§ **Exercise prompt**: All lines from the one containing "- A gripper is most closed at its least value" through the end of the material are to be given back exactly, without pictures.

++++++++++++++++++++

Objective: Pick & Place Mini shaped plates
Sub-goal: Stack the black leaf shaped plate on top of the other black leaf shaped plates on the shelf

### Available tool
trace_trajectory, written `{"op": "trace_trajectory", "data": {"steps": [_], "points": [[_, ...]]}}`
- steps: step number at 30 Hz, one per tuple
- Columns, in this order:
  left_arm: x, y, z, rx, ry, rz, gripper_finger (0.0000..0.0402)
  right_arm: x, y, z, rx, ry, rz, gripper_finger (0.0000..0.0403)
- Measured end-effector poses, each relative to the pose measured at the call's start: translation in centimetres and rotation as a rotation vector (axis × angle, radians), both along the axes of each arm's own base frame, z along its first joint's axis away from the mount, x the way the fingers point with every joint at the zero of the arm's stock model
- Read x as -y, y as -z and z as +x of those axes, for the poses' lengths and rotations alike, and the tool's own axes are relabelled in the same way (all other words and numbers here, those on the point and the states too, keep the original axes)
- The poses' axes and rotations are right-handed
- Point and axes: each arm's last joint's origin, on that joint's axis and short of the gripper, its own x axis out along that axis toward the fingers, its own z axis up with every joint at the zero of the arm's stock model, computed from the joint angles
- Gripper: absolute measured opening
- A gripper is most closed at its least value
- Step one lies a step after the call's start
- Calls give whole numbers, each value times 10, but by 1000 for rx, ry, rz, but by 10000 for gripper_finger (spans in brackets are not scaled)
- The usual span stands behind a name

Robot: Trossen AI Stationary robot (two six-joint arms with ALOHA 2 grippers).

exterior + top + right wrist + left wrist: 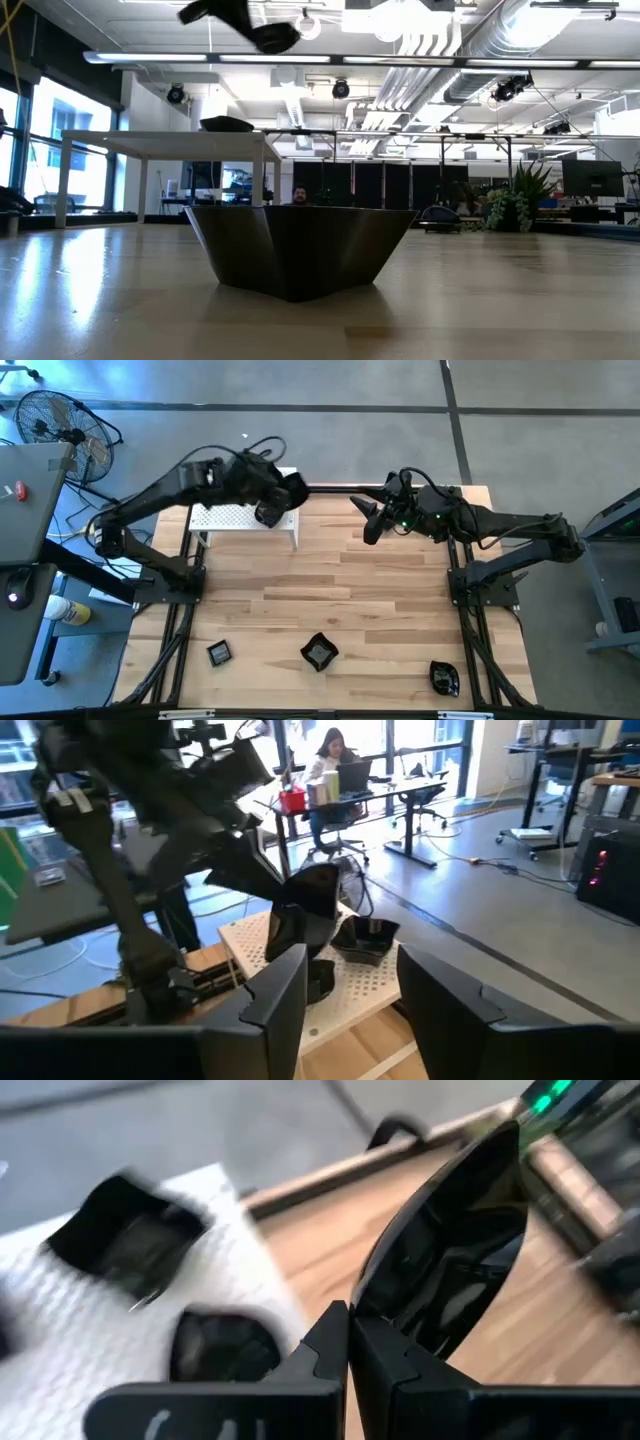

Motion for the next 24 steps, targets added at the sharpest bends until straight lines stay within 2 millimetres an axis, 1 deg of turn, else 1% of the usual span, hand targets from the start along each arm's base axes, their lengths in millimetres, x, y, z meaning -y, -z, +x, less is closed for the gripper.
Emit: {"op": "trace_trajectory", "data": {"steps": [5, 8, 9, 11, 13, 17, 19, 24], "points": [[-22, 5, -19, -64, -22, -103, 0, -1, 1, 0, -13, -25, 4, 133], [-31, 4, -28, -27, -35, -137, 0, -1, 2, 0, -21, -36, 6, 127], [-33, 7, -32, -24, -39, -152, 0, -1, 2, 0, -22, -38, 6, 125], [-37, 15, -40, -27, -56, -179, 0, -1, 2, 0, -24, -43, 7, 123], [-37, 24, -44, 16, -65, -203, 0, -1, 2, 0, -25, -45, 7, 122], [-38, 50, -53, 124, -104, -251, 0, -1, 3, 0, -26, -45, 7, 122], [-39, 63, -61, 172, -134, -284, 0, -1, 3, 0, -27, -45, 7, 122], [-40, 91, -75, 187, -195, -393, 0, -1, 3, 0, -27, -45, 7, 122]]}}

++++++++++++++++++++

§ **Written answer**:
- A gripper is most closed at its least value
- Step one lies a step after the call's start
- Calls give whole numbers, each value times 10, but by 1000 for rx, ry, rz, but by 10000 for gripper_finger (spans in brackets are not scaled)
- The usual span stands behind a name

Robot: Trossen AI Stationary robot (two six-joint arms with ALOHA 2 grippers).

exterior + top + right wrist + left wrist: 

Motion for the next 24 steps, targets added at the sharpest bends until straight lines stay within 2 millimetres an axis, 1 deg of turn, else 1% of the usual span, hand targets from the start along each arm's base axes, their lengths in millimetres, x, y, z meaning -y, -z, +x, less is closed for the gripper.
Emit: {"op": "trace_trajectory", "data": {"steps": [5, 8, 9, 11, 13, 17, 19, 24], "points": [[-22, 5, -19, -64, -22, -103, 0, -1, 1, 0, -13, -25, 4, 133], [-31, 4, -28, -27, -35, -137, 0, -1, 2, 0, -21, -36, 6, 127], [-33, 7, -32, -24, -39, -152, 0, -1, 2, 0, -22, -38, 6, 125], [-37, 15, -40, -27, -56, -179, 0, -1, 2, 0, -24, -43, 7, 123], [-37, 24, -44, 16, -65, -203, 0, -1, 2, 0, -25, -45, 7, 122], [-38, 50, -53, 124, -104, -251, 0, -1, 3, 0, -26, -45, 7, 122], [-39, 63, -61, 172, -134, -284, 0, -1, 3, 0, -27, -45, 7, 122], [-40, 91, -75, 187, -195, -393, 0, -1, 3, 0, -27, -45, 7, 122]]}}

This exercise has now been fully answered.